— To do —
Output only the lines below that start at the line containing "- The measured" and end at the line containing "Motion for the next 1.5", with both ends kept.

------------------------------------------------

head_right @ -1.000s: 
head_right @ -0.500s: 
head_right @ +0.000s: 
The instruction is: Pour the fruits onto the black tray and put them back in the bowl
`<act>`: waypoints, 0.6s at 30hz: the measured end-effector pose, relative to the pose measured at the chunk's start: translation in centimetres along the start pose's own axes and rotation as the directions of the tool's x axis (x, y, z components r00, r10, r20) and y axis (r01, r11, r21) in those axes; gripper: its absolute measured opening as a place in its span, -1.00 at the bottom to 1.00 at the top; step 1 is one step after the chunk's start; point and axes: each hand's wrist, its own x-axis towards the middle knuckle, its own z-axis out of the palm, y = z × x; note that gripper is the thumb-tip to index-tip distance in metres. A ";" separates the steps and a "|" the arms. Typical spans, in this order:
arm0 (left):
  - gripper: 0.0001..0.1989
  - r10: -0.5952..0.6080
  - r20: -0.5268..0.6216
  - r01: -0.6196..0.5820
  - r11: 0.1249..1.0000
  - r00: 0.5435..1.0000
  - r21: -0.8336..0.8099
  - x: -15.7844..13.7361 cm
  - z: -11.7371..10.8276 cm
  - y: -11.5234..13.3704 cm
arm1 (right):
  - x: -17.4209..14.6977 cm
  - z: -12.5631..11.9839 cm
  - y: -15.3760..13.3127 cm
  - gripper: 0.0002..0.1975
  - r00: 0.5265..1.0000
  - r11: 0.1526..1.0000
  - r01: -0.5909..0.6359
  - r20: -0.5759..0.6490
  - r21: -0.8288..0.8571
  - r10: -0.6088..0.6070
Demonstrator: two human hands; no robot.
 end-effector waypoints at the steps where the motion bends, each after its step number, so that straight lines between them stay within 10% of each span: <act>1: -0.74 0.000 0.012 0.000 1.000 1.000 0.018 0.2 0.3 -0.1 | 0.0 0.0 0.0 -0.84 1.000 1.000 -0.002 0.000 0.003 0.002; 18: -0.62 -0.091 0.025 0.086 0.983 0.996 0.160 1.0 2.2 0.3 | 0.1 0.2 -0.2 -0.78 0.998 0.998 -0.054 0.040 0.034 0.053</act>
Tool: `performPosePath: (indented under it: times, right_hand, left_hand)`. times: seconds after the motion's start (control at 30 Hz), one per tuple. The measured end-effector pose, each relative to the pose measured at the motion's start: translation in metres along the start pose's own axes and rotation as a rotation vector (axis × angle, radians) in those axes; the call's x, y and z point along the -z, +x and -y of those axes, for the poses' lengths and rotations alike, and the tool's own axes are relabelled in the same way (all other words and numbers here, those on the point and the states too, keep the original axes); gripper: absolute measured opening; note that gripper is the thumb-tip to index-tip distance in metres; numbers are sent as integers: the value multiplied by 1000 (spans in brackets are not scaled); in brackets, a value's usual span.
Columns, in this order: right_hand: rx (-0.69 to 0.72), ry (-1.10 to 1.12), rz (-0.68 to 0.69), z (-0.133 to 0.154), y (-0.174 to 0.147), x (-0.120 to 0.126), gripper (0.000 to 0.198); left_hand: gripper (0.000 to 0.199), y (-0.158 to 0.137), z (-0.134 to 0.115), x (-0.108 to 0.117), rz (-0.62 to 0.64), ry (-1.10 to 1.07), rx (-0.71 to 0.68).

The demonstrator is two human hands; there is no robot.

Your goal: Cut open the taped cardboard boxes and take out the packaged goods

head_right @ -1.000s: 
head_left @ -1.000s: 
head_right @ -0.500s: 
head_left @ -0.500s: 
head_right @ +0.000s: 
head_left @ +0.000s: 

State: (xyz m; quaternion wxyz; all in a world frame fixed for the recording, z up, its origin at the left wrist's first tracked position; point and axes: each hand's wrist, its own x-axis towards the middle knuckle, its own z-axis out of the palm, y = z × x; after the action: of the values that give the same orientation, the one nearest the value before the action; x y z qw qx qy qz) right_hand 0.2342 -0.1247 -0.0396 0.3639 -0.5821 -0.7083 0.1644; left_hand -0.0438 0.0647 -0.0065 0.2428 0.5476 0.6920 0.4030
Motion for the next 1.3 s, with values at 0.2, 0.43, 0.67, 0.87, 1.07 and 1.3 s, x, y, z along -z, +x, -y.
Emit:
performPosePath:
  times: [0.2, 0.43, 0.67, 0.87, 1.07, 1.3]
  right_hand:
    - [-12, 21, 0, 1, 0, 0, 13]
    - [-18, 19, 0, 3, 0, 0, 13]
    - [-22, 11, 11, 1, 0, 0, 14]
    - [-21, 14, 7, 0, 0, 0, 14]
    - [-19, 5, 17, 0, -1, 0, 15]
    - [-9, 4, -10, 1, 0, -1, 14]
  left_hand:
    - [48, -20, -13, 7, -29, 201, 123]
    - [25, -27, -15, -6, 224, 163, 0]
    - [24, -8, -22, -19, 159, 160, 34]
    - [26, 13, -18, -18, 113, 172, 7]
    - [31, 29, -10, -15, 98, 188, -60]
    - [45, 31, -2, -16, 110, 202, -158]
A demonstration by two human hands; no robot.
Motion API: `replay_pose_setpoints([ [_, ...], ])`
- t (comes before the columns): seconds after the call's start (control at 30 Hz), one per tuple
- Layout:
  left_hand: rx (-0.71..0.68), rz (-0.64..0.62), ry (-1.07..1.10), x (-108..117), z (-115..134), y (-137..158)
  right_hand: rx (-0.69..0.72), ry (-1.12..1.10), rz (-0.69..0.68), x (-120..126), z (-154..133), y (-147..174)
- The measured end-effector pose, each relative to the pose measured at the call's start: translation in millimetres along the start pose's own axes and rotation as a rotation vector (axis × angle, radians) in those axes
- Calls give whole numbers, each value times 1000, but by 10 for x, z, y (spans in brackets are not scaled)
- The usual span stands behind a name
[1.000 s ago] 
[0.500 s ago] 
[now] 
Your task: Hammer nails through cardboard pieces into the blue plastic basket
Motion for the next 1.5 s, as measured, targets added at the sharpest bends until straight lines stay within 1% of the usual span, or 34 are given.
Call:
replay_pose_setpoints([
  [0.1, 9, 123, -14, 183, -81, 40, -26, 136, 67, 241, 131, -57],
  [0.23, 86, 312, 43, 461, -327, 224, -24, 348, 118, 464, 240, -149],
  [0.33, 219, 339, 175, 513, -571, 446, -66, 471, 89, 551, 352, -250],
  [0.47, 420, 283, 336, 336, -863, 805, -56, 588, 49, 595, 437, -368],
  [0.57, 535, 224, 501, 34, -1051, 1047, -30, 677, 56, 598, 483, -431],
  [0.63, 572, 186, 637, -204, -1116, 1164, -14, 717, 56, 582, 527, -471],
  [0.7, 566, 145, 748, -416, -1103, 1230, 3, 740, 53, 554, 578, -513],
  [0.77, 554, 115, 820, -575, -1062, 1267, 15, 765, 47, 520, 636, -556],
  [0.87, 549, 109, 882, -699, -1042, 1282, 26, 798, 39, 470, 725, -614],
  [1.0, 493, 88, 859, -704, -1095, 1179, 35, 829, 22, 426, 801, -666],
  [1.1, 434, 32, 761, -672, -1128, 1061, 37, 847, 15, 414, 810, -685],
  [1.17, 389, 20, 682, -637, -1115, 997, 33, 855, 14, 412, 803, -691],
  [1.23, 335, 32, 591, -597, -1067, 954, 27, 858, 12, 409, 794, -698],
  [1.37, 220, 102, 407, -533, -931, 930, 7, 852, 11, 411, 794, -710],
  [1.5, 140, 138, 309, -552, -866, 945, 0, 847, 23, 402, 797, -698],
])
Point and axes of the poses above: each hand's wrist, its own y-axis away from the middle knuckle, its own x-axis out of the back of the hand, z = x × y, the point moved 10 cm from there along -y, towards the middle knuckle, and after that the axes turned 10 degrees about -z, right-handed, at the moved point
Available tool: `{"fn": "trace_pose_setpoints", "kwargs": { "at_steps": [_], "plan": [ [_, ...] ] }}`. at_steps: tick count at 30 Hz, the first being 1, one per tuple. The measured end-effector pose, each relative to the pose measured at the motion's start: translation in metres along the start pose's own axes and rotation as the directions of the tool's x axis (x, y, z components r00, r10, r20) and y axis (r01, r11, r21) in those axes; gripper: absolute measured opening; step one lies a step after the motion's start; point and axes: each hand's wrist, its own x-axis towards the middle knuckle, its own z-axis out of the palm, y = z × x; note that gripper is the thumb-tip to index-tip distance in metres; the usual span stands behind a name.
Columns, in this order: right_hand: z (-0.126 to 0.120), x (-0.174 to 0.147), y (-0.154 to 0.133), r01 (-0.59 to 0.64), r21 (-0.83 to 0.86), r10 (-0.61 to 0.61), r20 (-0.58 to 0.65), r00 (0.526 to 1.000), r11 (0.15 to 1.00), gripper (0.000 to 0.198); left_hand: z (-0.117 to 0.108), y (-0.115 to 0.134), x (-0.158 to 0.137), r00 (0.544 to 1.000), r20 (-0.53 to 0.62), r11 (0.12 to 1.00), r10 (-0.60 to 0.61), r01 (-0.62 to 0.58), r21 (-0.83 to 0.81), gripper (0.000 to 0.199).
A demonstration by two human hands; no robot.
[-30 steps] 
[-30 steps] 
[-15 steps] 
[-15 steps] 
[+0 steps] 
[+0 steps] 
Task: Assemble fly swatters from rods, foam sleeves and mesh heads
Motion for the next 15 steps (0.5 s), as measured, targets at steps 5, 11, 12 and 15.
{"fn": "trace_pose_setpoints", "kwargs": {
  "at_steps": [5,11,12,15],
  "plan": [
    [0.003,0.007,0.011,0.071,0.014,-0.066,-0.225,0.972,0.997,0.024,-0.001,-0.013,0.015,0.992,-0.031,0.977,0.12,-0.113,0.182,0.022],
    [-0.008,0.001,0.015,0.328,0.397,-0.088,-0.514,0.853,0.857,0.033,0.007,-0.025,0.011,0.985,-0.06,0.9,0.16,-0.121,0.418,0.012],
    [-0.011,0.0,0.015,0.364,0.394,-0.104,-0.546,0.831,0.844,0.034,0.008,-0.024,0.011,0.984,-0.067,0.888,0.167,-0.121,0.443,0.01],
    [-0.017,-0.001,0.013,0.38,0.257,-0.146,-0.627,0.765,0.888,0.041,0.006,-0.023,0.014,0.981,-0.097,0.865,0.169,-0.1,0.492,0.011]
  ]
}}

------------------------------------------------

— Answer box —
- The measured end-effector pose, each relative to the pose measured at the call's start: translation in millimetres along the start pose's own axes and rotation as a rotation vector (axis × angle, radians) in those axes
- Calls give whole numbers, each value times 1000, but by 10 for x, z, y (spans in brackets are not scaled)
- The usual span stands behind a name
[1.000 s ago] 
[0.500 s ago] 
[now] 
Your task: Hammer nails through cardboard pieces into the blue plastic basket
Motion for the next 1.5 s, as measured, targets added at the sharpest bends until straight lines stay within 1% of the usual span, or 34 are given.

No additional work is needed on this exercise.